The DWORF micropeptide enhances contractility and prevents heart failure in a mouse model of dilated cardiomyopathy

Catherine A. Makarewich; Amir Z. Munir; Gabriele G. Schiattarella; Svetlana Bezprozvannaya; Olga N. Raguimova; Ellen E. Cho; Alexander H. Vidal; Seth L. Robia; Rhonda S Bassel-Duby; Eric N Olson

doi:10.7554/ELIFE.38319

The DWORF micropeptide enhances contractility and prevents heart failure in a mouse model of dilated cardiomyopathy

Catherine A. Makarewich, Amir Z. Munir, Gabriele G. Schiattarella, Svetlana Bezprozvannaya, Olga N. Raguimova, Ellen E. Cho, Alexander H. Vidal, Seth L. Robia, Rhonda S Bassel-Duby, Eric N Olson

Research output: Contribution to journal › Article › peer-review

82 Scopus citations

Abstract

Calcium (Ca²⁺ ) dysregulation is a hallmark of heart failure and is characterized by impaired Ca²⁺ sequestration into the sarcoplasmic reticulum (SR) by the SR-Ca²⁺-ATPase (SERCA). We recently discovered a micropeptide named DWORF (DWarf Open Reading Frame) that enhances SERCA activity by displacing phospholamban (PLN), a potent SERCA inhibitor.

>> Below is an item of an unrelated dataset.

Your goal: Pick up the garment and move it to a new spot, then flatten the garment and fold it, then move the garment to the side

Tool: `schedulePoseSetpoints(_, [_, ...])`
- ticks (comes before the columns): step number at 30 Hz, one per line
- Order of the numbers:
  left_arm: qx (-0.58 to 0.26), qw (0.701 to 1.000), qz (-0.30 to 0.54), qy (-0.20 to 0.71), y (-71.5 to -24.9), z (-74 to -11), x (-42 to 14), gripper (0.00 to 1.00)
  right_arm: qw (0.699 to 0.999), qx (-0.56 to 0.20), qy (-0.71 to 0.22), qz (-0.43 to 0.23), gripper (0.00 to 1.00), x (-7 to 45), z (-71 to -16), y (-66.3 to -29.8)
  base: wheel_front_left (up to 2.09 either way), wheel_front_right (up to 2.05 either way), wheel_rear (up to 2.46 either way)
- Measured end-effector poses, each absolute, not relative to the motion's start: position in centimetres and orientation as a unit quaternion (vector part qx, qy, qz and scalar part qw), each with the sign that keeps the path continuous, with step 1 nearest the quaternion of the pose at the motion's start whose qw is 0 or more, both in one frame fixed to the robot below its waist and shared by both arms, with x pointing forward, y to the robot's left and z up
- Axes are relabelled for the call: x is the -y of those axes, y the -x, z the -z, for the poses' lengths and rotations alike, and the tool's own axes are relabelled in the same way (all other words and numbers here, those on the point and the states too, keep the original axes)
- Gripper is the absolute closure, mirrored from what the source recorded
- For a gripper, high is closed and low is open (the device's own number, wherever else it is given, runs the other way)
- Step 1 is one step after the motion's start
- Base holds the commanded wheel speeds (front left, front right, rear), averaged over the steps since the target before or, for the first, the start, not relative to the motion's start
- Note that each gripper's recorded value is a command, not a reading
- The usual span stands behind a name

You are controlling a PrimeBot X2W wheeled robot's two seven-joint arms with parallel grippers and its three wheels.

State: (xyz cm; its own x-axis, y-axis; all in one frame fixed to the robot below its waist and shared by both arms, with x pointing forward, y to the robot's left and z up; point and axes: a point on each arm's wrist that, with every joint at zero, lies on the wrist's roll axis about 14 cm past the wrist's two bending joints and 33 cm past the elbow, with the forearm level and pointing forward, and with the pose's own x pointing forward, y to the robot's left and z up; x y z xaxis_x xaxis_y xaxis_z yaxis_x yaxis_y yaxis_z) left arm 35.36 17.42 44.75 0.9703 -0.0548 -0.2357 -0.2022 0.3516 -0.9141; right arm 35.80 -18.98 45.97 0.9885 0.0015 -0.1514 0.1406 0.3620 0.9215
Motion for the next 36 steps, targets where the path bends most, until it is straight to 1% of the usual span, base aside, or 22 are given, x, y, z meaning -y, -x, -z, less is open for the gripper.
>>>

Here we show that DWORF has a higher apparent binding affinity for SERCA than PLN and that DWORF overexpression mitigates the contractile dysfunction associated with PLN overexpression, substantiating its role as a potent activator of SERCA. Additionally, using a well-characterized mouse model of dilated cardiomyopathy (DCM) due to genetic deletion of the muscle-specific LIM domain protein (MLP), we show that DWORF overexpression restores cardiac function and prevents the pathological remodeling and Ca²⁺ dysregulation classically exhibited by MLP knockout mice. Our results establish DWORF as a potent activator of SERCA within the heart and as an attractive candidate for a heart failure therapeutic.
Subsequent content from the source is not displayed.